Va detto, a proposito del suffragio universale, che le donne sono state giudicate incapaci di votare per un presunto deficit razionale o di conoscenza politica, mentre è stato concesso a tutti gli uomini, indipendentemente dalle loro capacità cognitive o dalla loro preparazione. Oggi come oggi? Spiace dirlo, ma si stanno elaborando teorie contrarie al voto a tutti, perché non tutti hanno la cognizione dell’importanza del voto quale espressione di idee per il bene comune. La mia speranza è che questa ignoranza cessi, tramite un’adeguata istruzione, permettendo che si instauri una vera e propria democrazia per cui i cittadini e le cittadine giungeranno a non credere più ai troppi clown di cui siamo circondati.

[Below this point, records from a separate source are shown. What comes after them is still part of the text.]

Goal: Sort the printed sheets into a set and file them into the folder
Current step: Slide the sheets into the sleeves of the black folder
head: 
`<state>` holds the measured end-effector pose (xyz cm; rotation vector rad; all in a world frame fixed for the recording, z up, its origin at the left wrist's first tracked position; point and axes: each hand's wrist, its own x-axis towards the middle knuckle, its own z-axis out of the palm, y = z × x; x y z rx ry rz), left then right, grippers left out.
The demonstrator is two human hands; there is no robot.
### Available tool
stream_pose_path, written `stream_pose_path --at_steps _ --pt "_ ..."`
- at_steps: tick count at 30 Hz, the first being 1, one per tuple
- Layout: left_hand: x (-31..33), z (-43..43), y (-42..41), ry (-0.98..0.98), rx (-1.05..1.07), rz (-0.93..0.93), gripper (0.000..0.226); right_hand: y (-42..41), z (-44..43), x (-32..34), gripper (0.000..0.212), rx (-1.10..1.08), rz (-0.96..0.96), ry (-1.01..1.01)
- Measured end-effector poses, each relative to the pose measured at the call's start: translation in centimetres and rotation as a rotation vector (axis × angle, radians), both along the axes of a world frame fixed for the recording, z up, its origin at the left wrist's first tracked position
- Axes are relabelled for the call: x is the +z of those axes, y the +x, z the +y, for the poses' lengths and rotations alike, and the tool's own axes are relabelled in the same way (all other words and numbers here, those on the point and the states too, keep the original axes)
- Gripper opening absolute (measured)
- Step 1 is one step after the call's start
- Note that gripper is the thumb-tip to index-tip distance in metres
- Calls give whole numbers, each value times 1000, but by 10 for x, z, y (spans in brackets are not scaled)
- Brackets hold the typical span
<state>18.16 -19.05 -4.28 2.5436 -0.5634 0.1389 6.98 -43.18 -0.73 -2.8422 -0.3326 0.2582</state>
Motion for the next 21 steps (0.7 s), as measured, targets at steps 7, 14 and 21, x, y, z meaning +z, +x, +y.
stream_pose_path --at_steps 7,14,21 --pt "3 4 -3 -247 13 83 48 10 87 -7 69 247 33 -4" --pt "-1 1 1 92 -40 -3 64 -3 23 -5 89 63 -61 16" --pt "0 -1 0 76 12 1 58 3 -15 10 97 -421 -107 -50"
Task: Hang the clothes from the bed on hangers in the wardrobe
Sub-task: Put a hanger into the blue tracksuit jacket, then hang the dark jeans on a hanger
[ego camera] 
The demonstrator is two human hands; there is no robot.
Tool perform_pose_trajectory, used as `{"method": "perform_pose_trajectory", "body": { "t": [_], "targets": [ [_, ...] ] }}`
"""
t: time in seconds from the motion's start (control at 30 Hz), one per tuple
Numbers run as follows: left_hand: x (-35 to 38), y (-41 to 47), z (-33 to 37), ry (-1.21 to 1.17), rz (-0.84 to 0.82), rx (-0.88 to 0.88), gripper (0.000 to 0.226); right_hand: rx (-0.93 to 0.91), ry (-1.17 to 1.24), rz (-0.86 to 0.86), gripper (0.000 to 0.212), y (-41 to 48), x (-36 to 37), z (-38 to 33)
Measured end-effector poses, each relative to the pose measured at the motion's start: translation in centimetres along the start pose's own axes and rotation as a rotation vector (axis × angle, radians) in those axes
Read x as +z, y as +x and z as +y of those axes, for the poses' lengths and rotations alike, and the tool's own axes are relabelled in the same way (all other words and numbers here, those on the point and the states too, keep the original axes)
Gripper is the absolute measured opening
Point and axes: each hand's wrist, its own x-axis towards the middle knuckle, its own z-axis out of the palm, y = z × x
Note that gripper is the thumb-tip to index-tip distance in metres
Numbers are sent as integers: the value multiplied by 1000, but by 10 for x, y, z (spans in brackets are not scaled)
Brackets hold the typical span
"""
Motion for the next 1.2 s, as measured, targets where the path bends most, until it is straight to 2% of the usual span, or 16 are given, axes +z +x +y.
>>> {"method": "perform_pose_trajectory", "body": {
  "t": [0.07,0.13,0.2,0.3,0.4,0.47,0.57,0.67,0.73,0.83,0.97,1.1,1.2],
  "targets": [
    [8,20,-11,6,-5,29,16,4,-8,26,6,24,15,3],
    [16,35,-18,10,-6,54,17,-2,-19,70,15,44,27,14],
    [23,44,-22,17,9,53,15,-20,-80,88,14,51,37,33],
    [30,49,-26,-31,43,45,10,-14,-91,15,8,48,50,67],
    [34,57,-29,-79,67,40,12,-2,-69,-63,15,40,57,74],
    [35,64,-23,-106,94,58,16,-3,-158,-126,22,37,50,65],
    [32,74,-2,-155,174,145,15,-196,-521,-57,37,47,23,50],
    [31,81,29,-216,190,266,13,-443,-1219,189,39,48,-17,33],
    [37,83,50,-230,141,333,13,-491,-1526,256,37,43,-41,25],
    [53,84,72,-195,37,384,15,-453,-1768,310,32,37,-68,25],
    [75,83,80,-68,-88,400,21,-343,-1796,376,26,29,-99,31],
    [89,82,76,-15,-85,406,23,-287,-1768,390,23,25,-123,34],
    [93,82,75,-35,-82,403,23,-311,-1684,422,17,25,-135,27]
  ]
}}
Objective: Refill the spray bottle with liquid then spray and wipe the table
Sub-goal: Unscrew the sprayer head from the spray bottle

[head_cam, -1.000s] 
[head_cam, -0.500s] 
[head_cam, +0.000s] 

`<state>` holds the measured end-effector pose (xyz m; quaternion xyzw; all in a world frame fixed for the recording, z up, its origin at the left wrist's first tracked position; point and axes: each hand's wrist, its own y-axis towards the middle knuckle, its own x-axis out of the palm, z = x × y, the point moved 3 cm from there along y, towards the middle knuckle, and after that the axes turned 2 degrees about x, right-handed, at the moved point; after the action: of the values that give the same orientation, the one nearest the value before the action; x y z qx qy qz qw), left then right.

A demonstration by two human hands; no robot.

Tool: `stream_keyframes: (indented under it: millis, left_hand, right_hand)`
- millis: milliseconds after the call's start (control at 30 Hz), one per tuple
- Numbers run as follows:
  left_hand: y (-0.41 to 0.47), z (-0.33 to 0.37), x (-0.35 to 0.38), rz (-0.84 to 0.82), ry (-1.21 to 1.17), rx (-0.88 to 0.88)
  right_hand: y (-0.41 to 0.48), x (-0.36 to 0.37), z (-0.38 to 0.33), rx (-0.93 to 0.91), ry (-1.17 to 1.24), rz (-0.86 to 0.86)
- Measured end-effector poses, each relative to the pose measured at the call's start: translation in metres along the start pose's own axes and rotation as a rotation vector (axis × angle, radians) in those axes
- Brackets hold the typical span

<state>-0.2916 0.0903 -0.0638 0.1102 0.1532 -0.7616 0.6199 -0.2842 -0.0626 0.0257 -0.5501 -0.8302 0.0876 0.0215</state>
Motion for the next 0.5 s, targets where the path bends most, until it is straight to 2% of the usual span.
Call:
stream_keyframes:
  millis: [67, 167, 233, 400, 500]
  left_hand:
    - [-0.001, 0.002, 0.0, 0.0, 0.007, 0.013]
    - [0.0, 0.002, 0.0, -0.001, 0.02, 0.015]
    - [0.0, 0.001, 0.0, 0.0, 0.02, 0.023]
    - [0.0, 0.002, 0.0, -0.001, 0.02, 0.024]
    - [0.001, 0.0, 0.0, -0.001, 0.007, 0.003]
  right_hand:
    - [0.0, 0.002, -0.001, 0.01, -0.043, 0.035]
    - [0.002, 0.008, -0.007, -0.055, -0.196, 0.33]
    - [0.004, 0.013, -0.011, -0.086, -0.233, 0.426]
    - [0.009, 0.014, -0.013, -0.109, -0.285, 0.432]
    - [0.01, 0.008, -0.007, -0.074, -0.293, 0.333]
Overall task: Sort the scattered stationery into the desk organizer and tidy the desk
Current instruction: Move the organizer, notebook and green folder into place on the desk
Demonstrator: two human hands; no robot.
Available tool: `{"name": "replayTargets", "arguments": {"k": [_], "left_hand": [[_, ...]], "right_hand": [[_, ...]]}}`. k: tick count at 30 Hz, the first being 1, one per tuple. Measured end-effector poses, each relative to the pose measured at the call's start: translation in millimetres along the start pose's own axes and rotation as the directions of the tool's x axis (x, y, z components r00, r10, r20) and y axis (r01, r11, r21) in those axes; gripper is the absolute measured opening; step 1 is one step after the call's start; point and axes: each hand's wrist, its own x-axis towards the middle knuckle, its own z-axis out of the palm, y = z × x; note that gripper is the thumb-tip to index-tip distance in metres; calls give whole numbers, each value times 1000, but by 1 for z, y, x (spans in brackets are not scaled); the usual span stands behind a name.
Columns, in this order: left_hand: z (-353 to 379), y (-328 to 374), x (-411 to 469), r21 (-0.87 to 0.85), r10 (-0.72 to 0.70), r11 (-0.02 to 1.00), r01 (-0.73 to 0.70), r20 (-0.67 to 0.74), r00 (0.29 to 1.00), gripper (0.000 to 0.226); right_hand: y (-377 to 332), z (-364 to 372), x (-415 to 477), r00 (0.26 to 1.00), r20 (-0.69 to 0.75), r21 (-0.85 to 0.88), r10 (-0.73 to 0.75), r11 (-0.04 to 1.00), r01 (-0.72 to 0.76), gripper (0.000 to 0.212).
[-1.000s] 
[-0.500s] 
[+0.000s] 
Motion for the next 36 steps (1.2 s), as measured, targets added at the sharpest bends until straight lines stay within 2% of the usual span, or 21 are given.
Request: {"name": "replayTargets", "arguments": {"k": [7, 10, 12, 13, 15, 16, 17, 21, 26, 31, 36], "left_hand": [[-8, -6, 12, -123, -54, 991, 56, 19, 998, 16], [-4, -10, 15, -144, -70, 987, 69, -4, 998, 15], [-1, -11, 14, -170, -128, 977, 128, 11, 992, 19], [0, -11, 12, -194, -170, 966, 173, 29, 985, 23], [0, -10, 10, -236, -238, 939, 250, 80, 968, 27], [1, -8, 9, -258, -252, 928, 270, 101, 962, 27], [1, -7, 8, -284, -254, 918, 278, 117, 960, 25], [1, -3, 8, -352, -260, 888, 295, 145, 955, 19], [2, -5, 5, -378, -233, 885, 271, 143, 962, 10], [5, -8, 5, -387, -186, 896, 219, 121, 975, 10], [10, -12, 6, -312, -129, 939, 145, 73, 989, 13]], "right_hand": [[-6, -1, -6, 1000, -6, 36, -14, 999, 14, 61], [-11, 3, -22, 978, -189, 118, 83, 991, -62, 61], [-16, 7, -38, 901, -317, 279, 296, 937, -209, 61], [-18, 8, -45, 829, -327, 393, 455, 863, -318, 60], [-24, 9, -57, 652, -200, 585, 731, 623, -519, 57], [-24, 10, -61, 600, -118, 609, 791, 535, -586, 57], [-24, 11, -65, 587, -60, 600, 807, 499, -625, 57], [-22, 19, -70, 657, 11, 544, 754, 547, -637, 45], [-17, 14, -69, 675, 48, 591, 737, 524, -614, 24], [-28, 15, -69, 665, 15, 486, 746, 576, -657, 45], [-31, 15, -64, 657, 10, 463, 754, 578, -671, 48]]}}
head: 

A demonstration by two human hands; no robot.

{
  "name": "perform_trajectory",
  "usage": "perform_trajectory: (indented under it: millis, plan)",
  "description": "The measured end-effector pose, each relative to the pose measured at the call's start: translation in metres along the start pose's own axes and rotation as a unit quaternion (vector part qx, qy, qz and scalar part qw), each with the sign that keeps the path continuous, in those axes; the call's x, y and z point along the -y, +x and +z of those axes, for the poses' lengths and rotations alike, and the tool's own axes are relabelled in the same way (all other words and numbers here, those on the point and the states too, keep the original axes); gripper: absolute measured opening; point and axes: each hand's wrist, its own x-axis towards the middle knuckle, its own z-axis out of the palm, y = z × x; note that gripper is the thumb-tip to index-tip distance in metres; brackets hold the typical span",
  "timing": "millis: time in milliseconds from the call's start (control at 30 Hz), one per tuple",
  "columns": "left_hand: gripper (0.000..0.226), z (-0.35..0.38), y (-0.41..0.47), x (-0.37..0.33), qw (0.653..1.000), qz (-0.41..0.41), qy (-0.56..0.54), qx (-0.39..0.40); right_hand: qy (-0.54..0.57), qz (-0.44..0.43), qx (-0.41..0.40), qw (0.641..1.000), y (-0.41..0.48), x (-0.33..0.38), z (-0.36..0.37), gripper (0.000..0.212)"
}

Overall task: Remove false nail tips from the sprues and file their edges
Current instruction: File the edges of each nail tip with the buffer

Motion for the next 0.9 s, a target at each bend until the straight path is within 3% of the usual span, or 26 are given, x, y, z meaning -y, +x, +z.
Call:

La sua è un’analisi impietosa non priva di elementi forti. Tra chi il voto lo vende e chi lo svende, quasi quasi è meglio chi non va a votare...

È un'ipotesi, certo. Rispetto al qualunquismo, che detesto, il non voto come ribellione ha più senso.




La ricorrenza dei 70 anni del voto alle donne stimola molte celebrazioni e riflessioni. Dal suo punto di vista che tipo di sollecitazione può venire, appunto, dalle donne?

La cosa opportuna, oggi, sarebbe che le donne, quelle pensanti, prendessero coscienza della loro capacità di modificare sia il voto, sia la democrazia senza impiegare mezzi ‘femminili’, intesi nel senso della seduzione o della dipendenza sessuale e culturale dagli uomini. Penso, ad esempio, alle statistiche che hanno mostrato come le donne siano state le maggiori elettrici di Berlusconi. Ma non intendo accusare gli uomini e dunque conto davvero in donne più consapevoli. Occorre guardare in faccia la realtà con i nostri occhi e le nostre menti, senza subire strane influenze, e considerare che, quando andiamo a votare, lo dobbiamo fare per una comunità, non per le nostre unghie o i nostri capelli. Dobbiamo andare a votare anche per i diritti civili e umani, inclusi quelli omosessuali, che le donne, purtroppo, non stanno prendendo più in grande considerazione.




 


La filosofia e il rigore

Nicla Vassallo (http://www.niclavassallo.net/ - http://unige-it.academia.edu/NiclaVassallo), specializzatasi al King’s College London, è attualmente professore ordinario di Filosofia teoretica presso l’Università di Genova. Il suo pensiero e le sue ricerche scientifiche hanno innovato e rinnovato settori dell’epistemologia, della filosofia della conoscenza, della metafisica, dei gender studies. È autrice, coautrice e curatrice di ben oltre centocinquanta pubblicazioni in italiano e in inglese e pubblica nelle maggiori riviste e quotidiani nazionali. Tra i volumi più recenti: Filosofia delle donne (Laterza 2007), Teoria della conoscenza (Laterza 2008), Knowledge, Language, and Interpretation (Ontos Verlag 2008), Donna m’apparve (Codice Edizioni 2009), Piccolo trattato di epistemologia (Codice Edizioni 2010), Terza cultura (il Saggiatore 2011), Per sentito dire (Feltrinelli 2011), Conversazioni (Mimesis 2012), Reason and Rationality (OntosVerlag 2012), Frege on Thinking and Its Epistemic Significance (Lexington–Rowman&Littlefield 2014), Il matrimonio omosessuale è contro natura: Falso! (Laterza 2015), Breve viaggio tra scienza e tecnologia con etica e donne (Orthotes 2015), Meta-Philosophical Reflection on Feminist Philosophies of Science (Springer, New York 2016). Attualmente sta lavorando su differenti aspetti dei rapporti affettivi e amorosi, in relazione alle istituzioni, specie eteronormative, oltreché sul problema dell’ignoranza conoscitiva e i modi per porvi rimedio. Ha vinto il premio di filosofia “Viaggio a Siracusa” nel 2011.